Trump ha espresso riluttanza ad accogliere le richieste individuali delle aziende, rifiutando in particolare l’uso del termine “esenzione”, che a suo avviso avrebbe indebolito le misure tariffarie del suo primo mandato. Tuttavia, nonostante le dichiarazioni ufficiali di continuità e fermezza, la concessione ottenuta da Apple è significativa. «Ho aiutato Tim Cook di recente», ha dichiarato Trump ai giornalisti. «Parlo con Tim Cook».

Un portavoce della Casa Bianca, Kush Desai, ha negato che l’amministrazione abbia concesso esenzioni specifiche per favorire Apple o altre aziende, sottolineando invece l’impegno del governo a promuovere la produzione tecnologica sul suolo statunitense. Secondo Desai, l’esenzione rientra in un’indagine avviata ai sensi della Sezione 232 del codice commerciale americano, focalizzata sulla sicurezza economica e nazionale, e destinata a colpire l'intero settore dell’elettronica.

Apple non ha commentato ufficialmente la vicenda. Tuttavia, secondo osservatori interni, l’efficacia della strategia di Cook – caratterizzata da un’interazione diretta e riservata con il presidente – ha suscitato ammirazione nel mondo imprenditoriale. Già durante il primo mandato di Trump, Cook aveva partecipato a cene private con il presidente, riuscendo a ottenere un ridimensionamento dei dazi sulla Cina.

Nonostante i tentativi di diversificare la catena produttiva verso Vietnam e India, il 90% dei componenti dell’iPhone continua a essere prodotto in Cina, secondo le stime di Wedbush Securities.

Anche altri dirigenti del settore tecnologico, come Mark Zuckerberg e Jeff Bezos, hanno adottato recentemente un approccio simile, incontrando Trump in riunioni riservate a Washington o a Mar-a-Lago. Il cambiamento nei rapporti con il presidente è netto rispetto al passato, quando Trump attaccava pubblicamente le principali figure della Silicon Valley.

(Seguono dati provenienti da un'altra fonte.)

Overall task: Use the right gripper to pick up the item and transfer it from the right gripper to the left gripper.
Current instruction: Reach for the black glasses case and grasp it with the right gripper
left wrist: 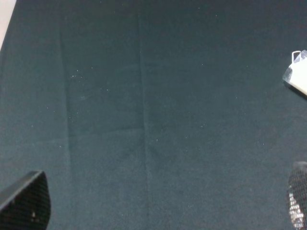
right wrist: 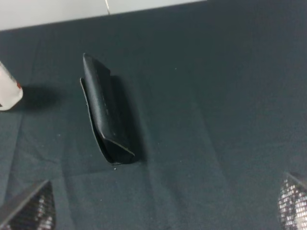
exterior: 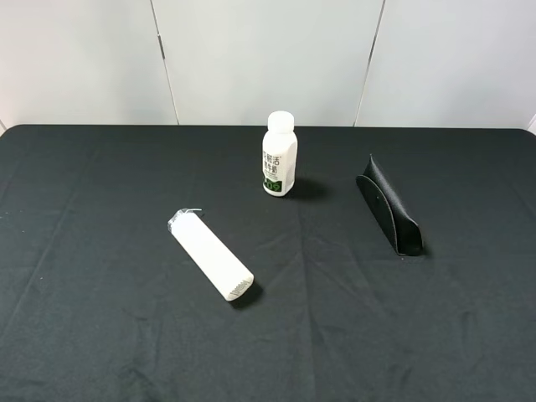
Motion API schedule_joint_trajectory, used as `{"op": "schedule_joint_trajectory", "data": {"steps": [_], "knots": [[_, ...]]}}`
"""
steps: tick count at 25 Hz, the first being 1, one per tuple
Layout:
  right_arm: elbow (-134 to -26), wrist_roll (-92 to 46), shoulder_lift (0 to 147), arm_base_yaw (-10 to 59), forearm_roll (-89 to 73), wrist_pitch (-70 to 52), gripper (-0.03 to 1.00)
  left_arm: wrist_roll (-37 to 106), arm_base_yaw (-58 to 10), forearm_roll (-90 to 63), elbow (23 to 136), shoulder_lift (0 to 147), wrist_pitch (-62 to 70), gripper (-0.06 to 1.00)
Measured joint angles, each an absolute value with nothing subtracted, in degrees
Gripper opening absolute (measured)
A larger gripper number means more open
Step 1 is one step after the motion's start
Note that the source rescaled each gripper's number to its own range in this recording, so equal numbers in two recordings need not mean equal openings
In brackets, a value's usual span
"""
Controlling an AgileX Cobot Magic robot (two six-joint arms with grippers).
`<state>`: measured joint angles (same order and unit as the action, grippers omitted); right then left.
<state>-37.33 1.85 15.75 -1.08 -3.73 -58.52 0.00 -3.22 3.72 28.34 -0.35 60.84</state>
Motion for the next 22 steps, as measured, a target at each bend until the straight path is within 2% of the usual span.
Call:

Il valore delle esenzioni è stato contestato da diverse voci critiche. Lori Wallach, direttrice del gruppo progressista Rethink Trade presso l’American Economic Liberties Project, ha osservato che le sette nuove voci tariffarie escluse sembrano coincidere quasi esclusivamente con i prodotti Apple. Solo un’ottava modifica, relativa ai macchinari per la produzione di microchip, non avrebbe beneficiato direttamente Apple.

Altri analisti hanno difeso la mossa della Casa Bianca. Daniel Kishi, consulente di American Compass, think tank di orientamento conservatore, ha sostenuto che l’inserimento dei dispositivi elettronici nell’indagine sui semiconduttori è coerente con l’obiettivo di riallineare le diverse autorità commerciali. Senza questo intervento, ha spiegato, le aziende avrebbero continuato a importare dispositivi assemblati, riducendo l’incentivo alla produzione nazionale di semiconduttori.

Secondo Joseph Politano, analista economico di Apricitas Economics, Trump ha finora imposto oltre duemila miliardi di dollari in nuovi dazi, molti dei quali su prodotti che non possono essere prodotti su larga scala negli Stati Uniti, come pomodori e banane. Politano ha anche fatto notare che le console per videogiochi, pur contenendo componenti semiconduttori, non hanno ricevuto alcuna esenzione.

Michael Strain, economista dell’American Enterprise Institute, ha messo in guardia contro un uso eccessivo del potere politico da parte delle grandi imprese, sottolineando come i dazi possano spingere le aziende a dedicarsi più al lobbying che all’innovazione. Alex Jacquez, già funzionario dell’amministrazione Biden e ora al Groundwork Collaborative, ha criticato duramente l’approccio di Trump: «Diventa sempre più evidente che non esiste una strategia coerente dietro queste politiche commerciali. Se sei un CEO, l’unico modo per salvarsi è pagare».

Apple, almeno per il momento, sembra essere riuscita nell’impresa.